Line by line, copy out the data that follows.

· · · ·

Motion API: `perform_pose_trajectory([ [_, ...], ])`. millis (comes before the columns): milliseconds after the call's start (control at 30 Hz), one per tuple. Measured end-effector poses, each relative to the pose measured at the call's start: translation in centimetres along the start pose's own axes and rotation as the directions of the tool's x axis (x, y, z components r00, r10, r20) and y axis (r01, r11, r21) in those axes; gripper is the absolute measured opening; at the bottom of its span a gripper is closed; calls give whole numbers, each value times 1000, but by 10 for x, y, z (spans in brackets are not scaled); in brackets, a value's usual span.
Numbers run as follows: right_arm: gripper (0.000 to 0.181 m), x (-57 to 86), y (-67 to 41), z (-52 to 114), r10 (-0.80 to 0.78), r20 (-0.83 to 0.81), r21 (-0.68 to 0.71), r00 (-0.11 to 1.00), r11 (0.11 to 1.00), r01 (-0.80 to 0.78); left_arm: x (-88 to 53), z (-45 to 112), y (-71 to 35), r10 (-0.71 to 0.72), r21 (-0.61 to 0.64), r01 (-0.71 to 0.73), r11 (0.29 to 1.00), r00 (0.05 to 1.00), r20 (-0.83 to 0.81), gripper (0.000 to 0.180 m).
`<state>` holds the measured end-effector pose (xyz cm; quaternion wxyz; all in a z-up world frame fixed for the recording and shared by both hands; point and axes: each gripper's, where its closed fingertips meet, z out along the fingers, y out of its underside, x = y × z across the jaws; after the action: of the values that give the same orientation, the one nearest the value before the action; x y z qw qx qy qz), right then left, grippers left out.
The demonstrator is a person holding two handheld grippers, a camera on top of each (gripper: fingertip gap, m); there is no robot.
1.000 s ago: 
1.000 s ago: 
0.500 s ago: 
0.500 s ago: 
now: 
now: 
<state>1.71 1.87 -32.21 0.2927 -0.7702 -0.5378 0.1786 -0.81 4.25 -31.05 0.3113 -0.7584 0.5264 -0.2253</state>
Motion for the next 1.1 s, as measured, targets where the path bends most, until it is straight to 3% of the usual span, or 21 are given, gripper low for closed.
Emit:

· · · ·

Solution:
Motion API: `perform_pose_trajectory([ [_, ...], ])`. millis (comes before the columns): milliseconds after the call's start (control at 30 Hz), one per tuple. Measured end-effector poses, each relative to the pose measured at the call's start: translation in centimetres along the start pose's own axes and rotation as the directions of the tool's x axis (x, y, z components r00, r10, r20) and y axis (r01, r11, r21) in those axes; gripper is the absolute measured opening; at the bottom of its span a gripper is closed; calls give whole numbers, each value times 1000, but by 10 for x, y, z (spans in brackets are not scaled); in brackets, a value's usual span.
Numbers run as follows: right_arm: gripper (0.000 to 0.181 m), x (-57 to 86), y (-67 to 41), z (-52 to 114), r10 (-0.80 to 0.78), r20 (-0.83 to 0.81), r21 (-0.68 to 0.71), r00 (-0.11 to 1.00), r11 (0.11 to 1.00), r01 (-0.80 to 0.78); left_arm: x (-88 to 53), z (-45 to 112), y (-71 to 35), r10 (-0.71 to 0.72), r21 (-0.61 to 0.64), r01 (-0.71 to 0.73), r11 (0.29 to 1.00), r00 (0.05 to 1.00), r20 (-0.83 to 0.81), gripper (0.000 to 0.180 m).
`<state>` holds the measured end-effector pose (xyz cm; quaternion wxyz; all in a z-up world frame fixed for the recording and shared by both hands; point and axes: each gripper's, where its closed fingertips meet, z out along the fingers, y out of its underside, x = y × z across the jaws; after the action: of the values that give the same orientation, the one nearest the value before the action; x y z qw qx qy qz), right then left, grippers left out.
The demonstrator is a person holding two handheld grippers, a camera on top of each (gripper: fingertip gap, m); there is no robot.
1.000 s ago: 
1.000 s ago: 
0.500 s ago: 
0.500 s ago: 
now: 
now: 
<state>1.71 1.87 -32.21 0.2927 -0.7702 -0.5378 0.1786 -0.81 4.25 -31.05 0.3113 -0.7584 0.5264 -0.2253</state>
Motion for the next 1.1 s, as measured, targets where the path bends most, until it is straight to 3% of the usual span, or 21 are given, gripper low for closed.
Emit:

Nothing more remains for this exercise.